Di Maggio venne portato a Palermo, e l’operazione fu affidata al generale Mario Mori e al capitano Sergio De Caprio, meglio conosciuto come “Ultimo”. Allora De Caprio dirigeva l’unità CrimOr (Criminalità Organizzata) del Ros, Raggruppamento operativo speciale dei carabinieri. Di Maggio indicò la zona dove sapeva essere stato l’ultimo rifugio di Riina, disegnò una mappa approssimativa, fece i nomi degli uomini che erano più vicini al boss. L’attenzione degli investigatori si concentrò su un complesso di abitazioni in via Bernini, dove abitavano i Sansone, costruttori e mafiosi vicini ai corleonesi. Venne posto nella via un furgone con telecamera, quindi i video vennero mostrati a Di Maggio che riconobbe uno dei figli di Riina mentre usciva dal complesso in compagnia di una guardia del corpo.

Intanto era stato avvertito Gian Carlo Caselli, che proprio il 15 gennaio si sarebbe insediato come nuovo procuratore della Repubblica a Palermo.

Alle otto di mattina del 15 gennaio, Di Maggio venne portato a bordo del furgone davanti alla casa di via Bernini 54. Quando dal cancello uscì una Citroen ZX, Di Maggio riconobbe l’uomo che era alla guida, e cioè Salvatore Biondino, e si disse quasi certo che al suo fianco, seduto sul sedile del passeggero, ci fosse Riina. I carabinieri guidati dal capitano Ultimo fermarono l’auto e immobilizzarono Biondino: non ci fu nessuna resistenza. Riina fu portato in caserma.

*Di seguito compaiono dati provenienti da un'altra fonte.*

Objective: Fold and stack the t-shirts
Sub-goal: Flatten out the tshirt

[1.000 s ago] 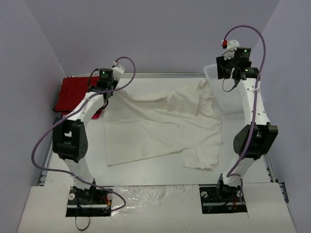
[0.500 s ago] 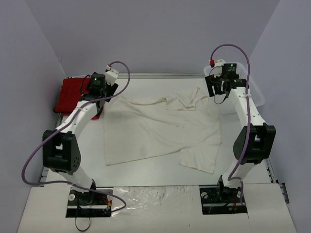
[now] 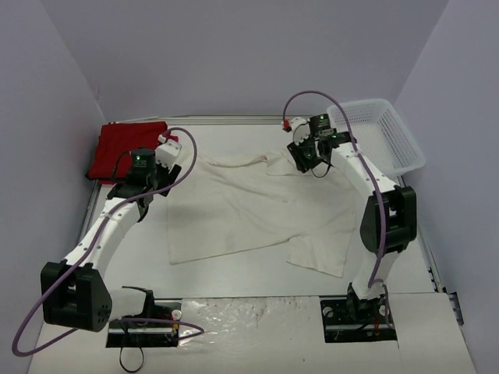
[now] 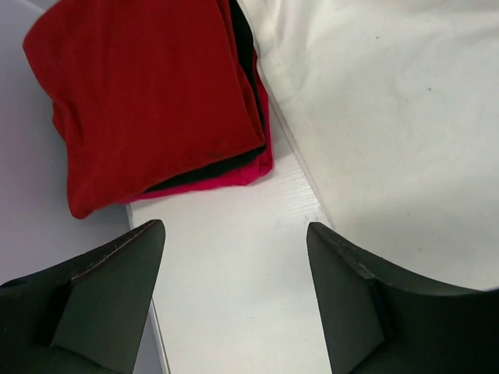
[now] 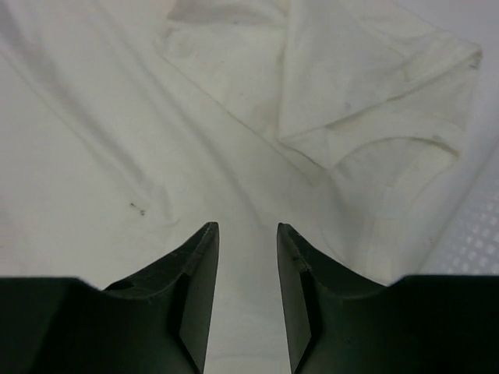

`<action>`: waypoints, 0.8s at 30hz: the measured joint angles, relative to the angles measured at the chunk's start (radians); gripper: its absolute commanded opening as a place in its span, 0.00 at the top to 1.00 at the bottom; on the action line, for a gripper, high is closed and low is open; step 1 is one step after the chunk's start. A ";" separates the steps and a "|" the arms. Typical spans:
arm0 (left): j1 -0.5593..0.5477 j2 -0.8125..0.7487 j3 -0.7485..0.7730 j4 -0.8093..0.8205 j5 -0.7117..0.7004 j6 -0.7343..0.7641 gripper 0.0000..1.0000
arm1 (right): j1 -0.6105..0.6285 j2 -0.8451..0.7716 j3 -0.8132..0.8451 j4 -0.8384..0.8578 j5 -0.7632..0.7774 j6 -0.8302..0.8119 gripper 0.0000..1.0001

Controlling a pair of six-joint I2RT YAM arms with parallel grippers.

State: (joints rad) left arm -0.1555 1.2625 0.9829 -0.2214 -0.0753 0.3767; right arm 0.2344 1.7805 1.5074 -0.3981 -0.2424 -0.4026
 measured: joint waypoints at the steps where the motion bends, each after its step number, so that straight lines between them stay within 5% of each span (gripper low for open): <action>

Sergio De Caprio (ANSA/MASSIMO PERCOSSI)

Quello che accadde dopo fu piuttosto incredibile. Dalla procura di Palermo partì il sostituto procuratore di turno, Luigi Patronaggio, che accompagnato da ufficiali dei carabinieri non appartenenti al Ros aveva il compito di guidare la perquisizione dell’appartamento di Riina. Patronaggio fu fermato dal capitano Ultimo, che gli chiese di tornare nell’ufficio di Gian Carlo Caselli, che nel frattempo era arrivato a Palermo. Qui a Patronaggio, e allo stesso Caselli, venne spiegato che era meglio non intervenire e continuare a sorvegliare quel luogo nella speranza che arrivassero uomini legati a Riina e che potessero così essere individuati e arrestati. Non si capisce però come questo sarebbe stato possibile, visto che già alle 11:25 di quella mattina l’Ansa diede la notizia dell’arresto.

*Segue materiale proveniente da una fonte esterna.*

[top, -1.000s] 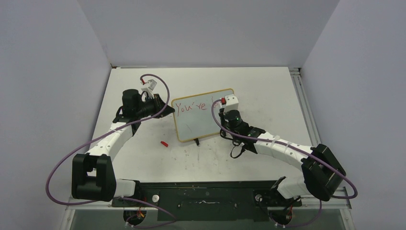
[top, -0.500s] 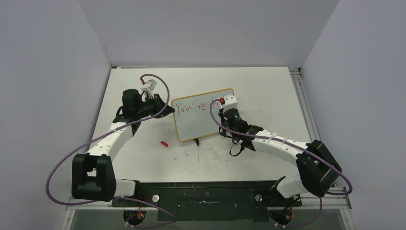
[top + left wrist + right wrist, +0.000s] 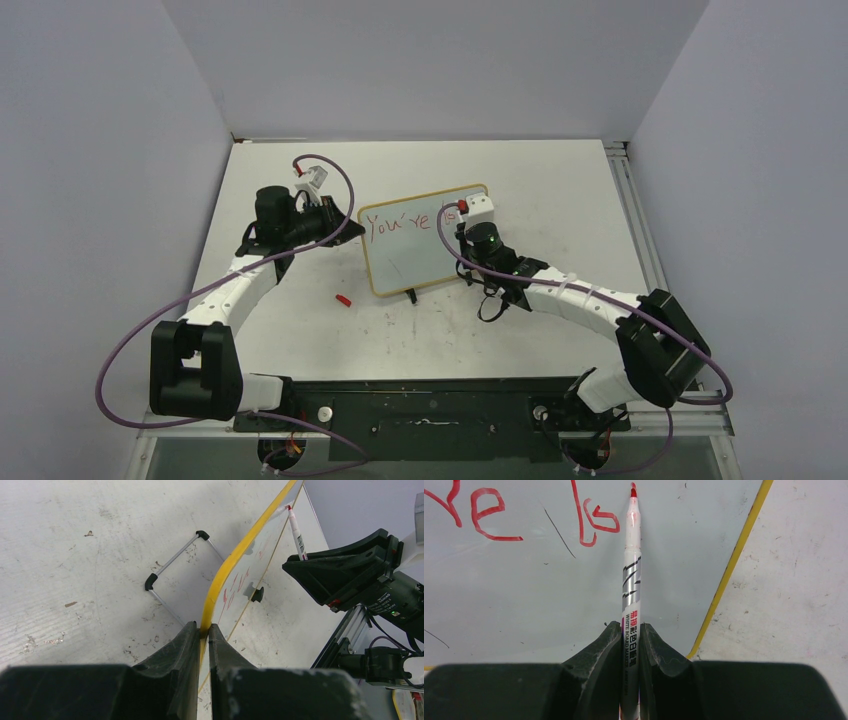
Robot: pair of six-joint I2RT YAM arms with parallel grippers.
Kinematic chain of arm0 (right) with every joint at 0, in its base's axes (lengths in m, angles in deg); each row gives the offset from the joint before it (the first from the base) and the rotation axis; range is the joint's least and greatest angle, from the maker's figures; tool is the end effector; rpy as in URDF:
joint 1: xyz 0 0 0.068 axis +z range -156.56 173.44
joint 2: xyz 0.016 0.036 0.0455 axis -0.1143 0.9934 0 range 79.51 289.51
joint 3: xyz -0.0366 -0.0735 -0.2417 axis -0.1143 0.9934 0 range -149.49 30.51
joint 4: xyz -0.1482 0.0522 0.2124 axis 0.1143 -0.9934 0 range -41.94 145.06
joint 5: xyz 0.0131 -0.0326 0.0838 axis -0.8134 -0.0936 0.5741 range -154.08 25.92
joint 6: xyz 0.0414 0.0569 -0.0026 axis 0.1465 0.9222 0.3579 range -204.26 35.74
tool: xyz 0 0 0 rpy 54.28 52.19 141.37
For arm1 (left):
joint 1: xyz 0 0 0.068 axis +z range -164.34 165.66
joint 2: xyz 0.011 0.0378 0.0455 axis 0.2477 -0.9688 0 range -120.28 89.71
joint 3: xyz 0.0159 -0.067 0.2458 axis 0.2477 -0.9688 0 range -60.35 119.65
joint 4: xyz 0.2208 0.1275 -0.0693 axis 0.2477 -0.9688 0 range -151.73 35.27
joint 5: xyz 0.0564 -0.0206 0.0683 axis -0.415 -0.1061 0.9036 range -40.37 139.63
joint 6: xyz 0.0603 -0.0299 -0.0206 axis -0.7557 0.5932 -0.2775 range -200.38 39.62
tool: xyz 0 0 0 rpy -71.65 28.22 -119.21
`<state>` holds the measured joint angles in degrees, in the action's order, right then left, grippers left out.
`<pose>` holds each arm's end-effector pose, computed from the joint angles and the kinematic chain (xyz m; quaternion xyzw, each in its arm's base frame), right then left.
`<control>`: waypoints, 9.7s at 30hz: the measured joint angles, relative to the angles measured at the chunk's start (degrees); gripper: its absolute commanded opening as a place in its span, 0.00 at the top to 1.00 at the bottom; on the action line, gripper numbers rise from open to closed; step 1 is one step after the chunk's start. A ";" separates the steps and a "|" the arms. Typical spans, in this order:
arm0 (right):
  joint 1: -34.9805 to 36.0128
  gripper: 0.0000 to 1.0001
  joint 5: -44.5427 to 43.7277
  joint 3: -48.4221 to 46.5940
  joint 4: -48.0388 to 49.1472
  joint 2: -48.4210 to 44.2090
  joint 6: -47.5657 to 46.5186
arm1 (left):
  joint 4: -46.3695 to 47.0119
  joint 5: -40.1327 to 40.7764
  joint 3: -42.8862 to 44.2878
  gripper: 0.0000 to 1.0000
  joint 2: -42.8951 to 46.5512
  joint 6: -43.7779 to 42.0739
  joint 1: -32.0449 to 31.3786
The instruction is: Write a sentence on the whiteboard
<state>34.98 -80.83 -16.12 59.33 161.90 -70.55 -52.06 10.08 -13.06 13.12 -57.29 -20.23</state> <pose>0.2609 0.2089 0.1935 -0.1384 0.8549 0.1117 0.4873 0.3091 -0.0688 0.2305 0.0559 0.8184 -0.4024 0.4065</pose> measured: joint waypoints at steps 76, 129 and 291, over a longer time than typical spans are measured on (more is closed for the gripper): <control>-1.81 0.95 2.10 2.19 -2.27 -2.34 0.39 | 0.00 -0.15 0.00 1.00 0.63 -0.28 0.00; -2.36 0.95 2.29 1.55 -2.16 -0.90 -0.70 | -0.04 -0.15 0.00 1.00 0.74 -0.31 0.00; -5.62 0.95 -0.94 3.65 -6.75 -3.80 -0.87 | -0.37 -0.39 -0.04 1.00 1.18 -0.42 0.00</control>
<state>29.36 -81.77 -12.47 52.58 158.10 -71.42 -52.43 9.69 -13.10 14.30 -57.70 -20.23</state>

Dalle 16 del pomeriggio del 15 gennaio 1993 la casa di Totò Riina non venne più sorvegliata. Il giorno dopo, il 16 gennaio, Ninetta Bagarella e i quattro figli, dopo anni, tornarono a Corleone.

L’appartamento di Totò Riina venne perquisito solo il 3 febbraio 1993, quando nella casa entrarono i carabinieri del Reparto Territoriale. La cassaforte della casa era vuota così come era vuota una stanza a cui si accedeva da una botola. I mobili erano stati accatastati. Nell’appartamento non c’era più nulla. Il procuratore Caselli, convinto che l’abitazione fosse sempre rimasta sotto stretta sorveglianza, si infuriò e chiese spiegazioni. Il generale Mori parlò di un disguido. Giovanni Brusca, divenuto pentito, disse poi che a portare via tutto dall’appartamento furono materialmente i Sansone. Disse Brusca:

«Facemmo scomparire ogni cosa, furono anche divelti i pavimenti ed abbattute pareti, utilizzammo anche un aspirapolvere per evitare che i carabinieri potessero trovare anche qualche capello e risalire all’identità di chi frequentava quella casa». 

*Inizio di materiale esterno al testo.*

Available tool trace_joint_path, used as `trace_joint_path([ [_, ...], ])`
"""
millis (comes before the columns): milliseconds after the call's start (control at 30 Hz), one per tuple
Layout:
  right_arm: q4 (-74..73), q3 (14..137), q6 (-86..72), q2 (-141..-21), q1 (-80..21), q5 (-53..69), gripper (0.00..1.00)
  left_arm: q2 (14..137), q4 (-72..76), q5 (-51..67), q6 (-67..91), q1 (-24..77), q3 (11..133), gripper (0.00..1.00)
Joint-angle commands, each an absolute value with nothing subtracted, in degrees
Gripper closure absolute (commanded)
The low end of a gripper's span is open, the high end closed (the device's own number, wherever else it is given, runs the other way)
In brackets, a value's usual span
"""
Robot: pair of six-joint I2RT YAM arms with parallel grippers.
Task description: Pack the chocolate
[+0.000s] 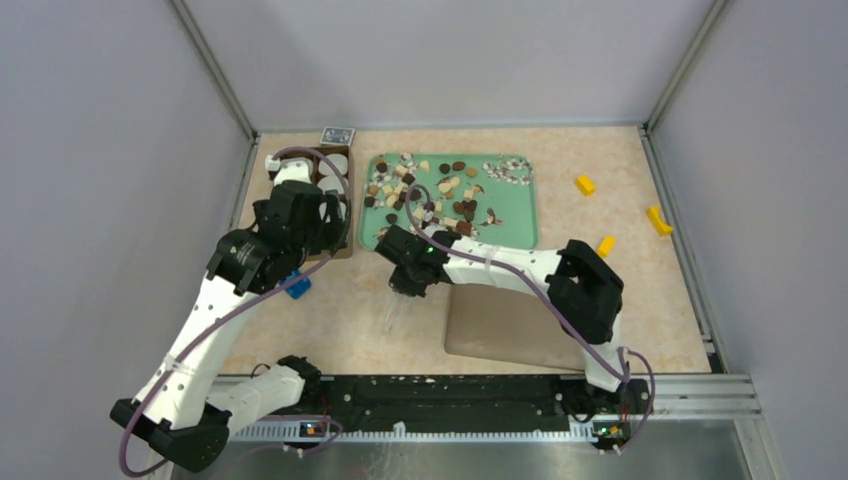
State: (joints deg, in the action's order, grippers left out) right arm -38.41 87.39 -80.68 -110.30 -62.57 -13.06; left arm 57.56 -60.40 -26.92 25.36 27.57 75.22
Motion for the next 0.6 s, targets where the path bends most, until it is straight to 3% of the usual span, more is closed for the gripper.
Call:
trace_joint_path([
  [0,-37.3,88.8,-86.8,-111.7,-64.9,-13.2,1.00,55.5,-61.6,-30.5,23.8,27.7,76.9,0.01],
  [567,-42.2,96.5,-93.9,-120.5,-72.3,-19.2,1.00,47.6,-61.0,-27.5,25.0,27.8,67.3,0.01],
])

Su che cosa ci fosse in quella casa sono state fatte nel tempo molte ipotesi, ma non c’è mai stata nessuna certezza. I collaboratori di giustizia parlarono di un archivio di Riina, che però nessuno confermò di aver mai effettivamente visto. Brusca disse che le cose importanti vennero bruciate dalla moglie di Riina, Ninetta Bagarella, su disposizione del marito. Altri sostengono che l’archivio di Riina esista tuttora e sia nelle mani di Matteo Messina Denaro, l’attuale capo della mafia siciliana.

Nelle motivazioni della sentenza di assoluzione del processo di secondo grado per la presunta trattativa Stato-mafia, i giudici scrissero:

Per quanto concerne la mancata perquisizione del covo di Riina — evento assolutamente unico nella storia giudiziaria degli arresti di latitanti, e di latitanti mafiosi, per i quali la perquisizione immediata dei luoghi in cui vivono è fondamentale non fosse altro per rinvenire elementi utili a individuare la rete di favoreggiatori — si è già visto come lo stesso Riina, che peraltro non era un qualsiasi latitante mafioso ma il capo di Cosa Nostra, a distanza di vent’anni non riesca a capacitarsene.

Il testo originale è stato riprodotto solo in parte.